[Python-mode] Don't bind C-c C-h

Reinout van Rees reinout at vanrees.org
Fri Mar 19 09:54:17 CET 2010


On 03/19/2010 07:27 AM, Andreas Roehler wrote:
> Deniz Dogan wrote:
>> 2010/3/18 Andreas Roehler<andreas.roehler at online.de>:
>>> Deniz Dogan wrote:
>>>> Please, don't bind C-c C-h to anything. This prevents people from
>>>> viewing all the bindings that start with C-c, which C-c C-h would
>>>> normally display.
>>>>
>>> Hi Deniz,
>>>
>>> it may help, if you write your suggestion into the bug-tracker. So it doesn't get lost.
>>>
>>> https://bugs.launchpad.net/python-mode
>>>
>>> When reporting, please explain a little bit more the reasons. What's there as mentioned normally for you?
>>> Exists some coding convention which contradicts?
>>>
>>> Thanks taking part
>>>
>>
>> Would someone mind reporting the issue there for me? I don't plan on
>> using Launchpad any time soon other than for this. If anyone gets
>> around to doing that, you can use the following description of the
>> problem:
>>
>> I'm not sure there is an actual convention that says one shouldn't use
>> C-h in a key sequence. However, I often use C-h as a "suffix" key to
>> find out more about key sequences that start out a certain way. You
>> can try this by hitting e.g. "C-x n C-h", which should give you:
>>
>>   C-x n d         narrow-to-defun
>> C-x n n         narrow-to-region
>> C-x n p         narrow-to-page
>> C-x n w         widen
>>
>> I use this feature quite often in Emacs and I'm sure some other people
>> do it to. Of course, one can use "C-h m" to find out more about the
>> mode-specific key bindings, but there is still use for C-h as a
>> suffix, as it shows you _all_ of the bindings that start with a
>> particular key sequence.
>>
>
> You mentioned a binding starting with C-c, not with C-x as your example shows now.
> So the matter is done?

Nope. What he actually meant was "don't use ctrl-h in a binding". 
Regardless of whether it is ctrl-c or ctrl-x or ctrl-ä.

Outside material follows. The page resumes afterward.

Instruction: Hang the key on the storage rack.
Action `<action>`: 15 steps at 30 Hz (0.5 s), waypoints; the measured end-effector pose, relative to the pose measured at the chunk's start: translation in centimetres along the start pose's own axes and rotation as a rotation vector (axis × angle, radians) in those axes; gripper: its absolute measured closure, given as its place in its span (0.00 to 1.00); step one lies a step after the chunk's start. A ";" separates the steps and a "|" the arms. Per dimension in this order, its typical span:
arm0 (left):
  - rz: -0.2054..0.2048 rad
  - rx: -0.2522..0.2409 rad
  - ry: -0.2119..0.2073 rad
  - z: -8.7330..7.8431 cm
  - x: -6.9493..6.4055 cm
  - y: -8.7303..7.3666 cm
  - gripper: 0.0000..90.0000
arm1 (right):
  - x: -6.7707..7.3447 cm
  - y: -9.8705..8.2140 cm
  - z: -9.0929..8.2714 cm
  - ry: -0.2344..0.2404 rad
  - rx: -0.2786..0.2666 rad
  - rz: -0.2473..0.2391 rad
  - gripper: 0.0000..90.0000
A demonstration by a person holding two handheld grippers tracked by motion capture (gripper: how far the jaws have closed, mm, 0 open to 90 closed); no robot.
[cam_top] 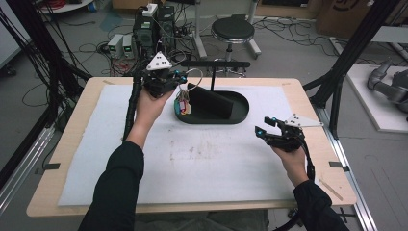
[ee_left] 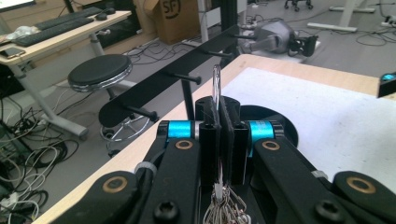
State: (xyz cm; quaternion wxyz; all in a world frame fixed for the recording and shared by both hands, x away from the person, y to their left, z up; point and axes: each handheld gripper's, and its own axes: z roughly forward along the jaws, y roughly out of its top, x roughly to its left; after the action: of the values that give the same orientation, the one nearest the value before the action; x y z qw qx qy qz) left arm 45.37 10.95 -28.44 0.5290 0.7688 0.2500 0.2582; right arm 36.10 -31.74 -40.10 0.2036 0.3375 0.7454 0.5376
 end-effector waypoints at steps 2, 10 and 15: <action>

Ctrl-h is the standard emacs key you can press anywhere in a sequence of 
alt/ctrl commands to get a description of everything that's possible there.

ctrl-c ctrl-h: show everything I can do after ctrl-c here.

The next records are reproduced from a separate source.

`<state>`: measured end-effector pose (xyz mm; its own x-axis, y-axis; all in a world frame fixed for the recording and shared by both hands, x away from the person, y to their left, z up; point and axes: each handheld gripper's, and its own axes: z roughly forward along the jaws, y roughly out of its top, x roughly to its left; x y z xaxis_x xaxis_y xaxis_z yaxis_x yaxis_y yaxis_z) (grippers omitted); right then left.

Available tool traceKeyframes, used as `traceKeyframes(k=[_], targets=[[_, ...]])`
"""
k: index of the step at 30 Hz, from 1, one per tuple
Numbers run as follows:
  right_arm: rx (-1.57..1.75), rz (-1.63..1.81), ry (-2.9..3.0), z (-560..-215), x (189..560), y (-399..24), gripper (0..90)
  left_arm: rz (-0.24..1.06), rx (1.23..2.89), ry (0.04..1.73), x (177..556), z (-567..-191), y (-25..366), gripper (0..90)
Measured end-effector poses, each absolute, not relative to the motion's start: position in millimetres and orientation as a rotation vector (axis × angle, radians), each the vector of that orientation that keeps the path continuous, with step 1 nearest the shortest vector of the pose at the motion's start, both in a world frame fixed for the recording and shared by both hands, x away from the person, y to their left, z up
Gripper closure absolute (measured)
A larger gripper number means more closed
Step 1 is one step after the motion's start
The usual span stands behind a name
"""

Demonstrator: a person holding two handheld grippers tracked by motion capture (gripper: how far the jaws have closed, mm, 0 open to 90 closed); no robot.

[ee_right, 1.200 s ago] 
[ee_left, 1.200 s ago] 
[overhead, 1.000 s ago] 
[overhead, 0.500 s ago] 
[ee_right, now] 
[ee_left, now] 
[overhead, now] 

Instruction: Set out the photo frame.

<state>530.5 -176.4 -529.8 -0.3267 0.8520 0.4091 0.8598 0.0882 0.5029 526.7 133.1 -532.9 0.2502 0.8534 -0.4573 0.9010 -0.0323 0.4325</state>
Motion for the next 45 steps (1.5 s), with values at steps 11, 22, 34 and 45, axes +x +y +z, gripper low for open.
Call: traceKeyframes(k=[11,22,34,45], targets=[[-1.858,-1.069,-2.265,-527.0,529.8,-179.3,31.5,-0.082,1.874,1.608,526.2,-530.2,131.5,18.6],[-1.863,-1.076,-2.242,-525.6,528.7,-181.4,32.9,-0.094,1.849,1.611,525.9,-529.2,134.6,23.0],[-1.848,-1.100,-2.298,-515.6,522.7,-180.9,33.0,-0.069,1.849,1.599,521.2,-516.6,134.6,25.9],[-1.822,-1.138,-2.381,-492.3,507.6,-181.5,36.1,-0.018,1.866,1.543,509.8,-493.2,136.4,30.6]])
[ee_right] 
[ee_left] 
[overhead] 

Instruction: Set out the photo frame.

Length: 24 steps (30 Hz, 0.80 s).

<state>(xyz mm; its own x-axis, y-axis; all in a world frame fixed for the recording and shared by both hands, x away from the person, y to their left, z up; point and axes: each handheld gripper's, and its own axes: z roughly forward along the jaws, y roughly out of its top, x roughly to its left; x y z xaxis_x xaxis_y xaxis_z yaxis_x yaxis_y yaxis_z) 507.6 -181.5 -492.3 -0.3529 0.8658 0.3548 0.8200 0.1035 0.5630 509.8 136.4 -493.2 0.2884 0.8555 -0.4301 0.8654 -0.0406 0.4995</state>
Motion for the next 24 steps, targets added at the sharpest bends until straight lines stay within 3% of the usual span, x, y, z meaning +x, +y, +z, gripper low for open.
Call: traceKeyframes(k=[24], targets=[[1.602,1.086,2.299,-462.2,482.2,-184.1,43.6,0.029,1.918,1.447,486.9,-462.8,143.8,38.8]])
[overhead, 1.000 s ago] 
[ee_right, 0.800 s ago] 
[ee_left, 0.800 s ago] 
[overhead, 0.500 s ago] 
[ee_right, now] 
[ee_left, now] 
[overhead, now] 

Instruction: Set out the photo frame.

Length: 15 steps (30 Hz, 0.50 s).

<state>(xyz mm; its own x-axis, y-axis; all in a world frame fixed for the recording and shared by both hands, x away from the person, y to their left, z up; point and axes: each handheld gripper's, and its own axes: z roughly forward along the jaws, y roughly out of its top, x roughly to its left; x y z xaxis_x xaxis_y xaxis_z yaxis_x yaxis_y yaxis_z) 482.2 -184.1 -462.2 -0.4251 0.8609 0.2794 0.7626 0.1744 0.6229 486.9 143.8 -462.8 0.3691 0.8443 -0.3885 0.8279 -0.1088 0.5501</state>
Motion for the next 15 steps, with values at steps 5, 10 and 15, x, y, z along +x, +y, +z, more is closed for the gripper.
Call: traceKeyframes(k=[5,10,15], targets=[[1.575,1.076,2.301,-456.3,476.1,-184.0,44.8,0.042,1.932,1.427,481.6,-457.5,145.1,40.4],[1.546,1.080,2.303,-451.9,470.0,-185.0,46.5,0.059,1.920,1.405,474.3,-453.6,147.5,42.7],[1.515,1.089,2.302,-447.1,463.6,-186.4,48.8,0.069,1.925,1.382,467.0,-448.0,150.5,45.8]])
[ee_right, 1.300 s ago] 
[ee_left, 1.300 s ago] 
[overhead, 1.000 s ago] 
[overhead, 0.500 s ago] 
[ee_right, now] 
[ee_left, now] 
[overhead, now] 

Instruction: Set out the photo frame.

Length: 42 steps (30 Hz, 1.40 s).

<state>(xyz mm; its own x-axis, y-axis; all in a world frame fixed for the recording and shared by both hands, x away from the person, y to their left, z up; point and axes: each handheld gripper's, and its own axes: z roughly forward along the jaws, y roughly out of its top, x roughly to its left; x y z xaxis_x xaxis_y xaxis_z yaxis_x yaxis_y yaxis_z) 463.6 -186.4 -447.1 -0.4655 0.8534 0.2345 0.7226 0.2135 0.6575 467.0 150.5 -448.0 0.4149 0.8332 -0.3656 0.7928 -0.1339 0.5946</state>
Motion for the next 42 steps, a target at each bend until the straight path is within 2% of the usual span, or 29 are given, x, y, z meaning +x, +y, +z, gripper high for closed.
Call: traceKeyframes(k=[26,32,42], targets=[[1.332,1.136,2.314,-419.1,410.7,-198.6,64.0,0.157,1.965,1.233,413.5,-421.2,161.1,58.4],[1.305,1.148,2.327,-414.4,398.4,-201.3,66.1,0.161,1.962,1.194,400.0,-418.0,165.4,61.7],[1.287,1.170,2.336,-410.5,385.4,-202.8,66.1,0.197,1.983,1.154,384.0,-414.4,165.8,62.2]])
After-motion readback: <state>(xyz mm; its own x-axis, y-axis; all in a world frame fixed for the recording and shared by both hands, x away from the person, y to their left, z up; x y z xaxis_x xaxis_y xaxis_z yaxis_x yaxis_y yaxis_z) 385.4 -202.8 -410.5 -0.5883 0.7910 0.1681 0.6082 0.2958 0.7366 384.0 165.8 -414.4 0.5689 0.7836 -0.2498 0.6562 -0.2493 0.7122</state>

ctrl-x v ctrl-h: what where those version control commands again...


(What I don't know is where in python mode he found a ctrl-h binding, btw).

Reinout

-- 
Reinout van Rees - reinout at vanrees.org - http://reinout.vanrees.org
Programmer at http://www.nelen-schuurmans.nl
"Military engineers build missiles. Civil engineers build targets"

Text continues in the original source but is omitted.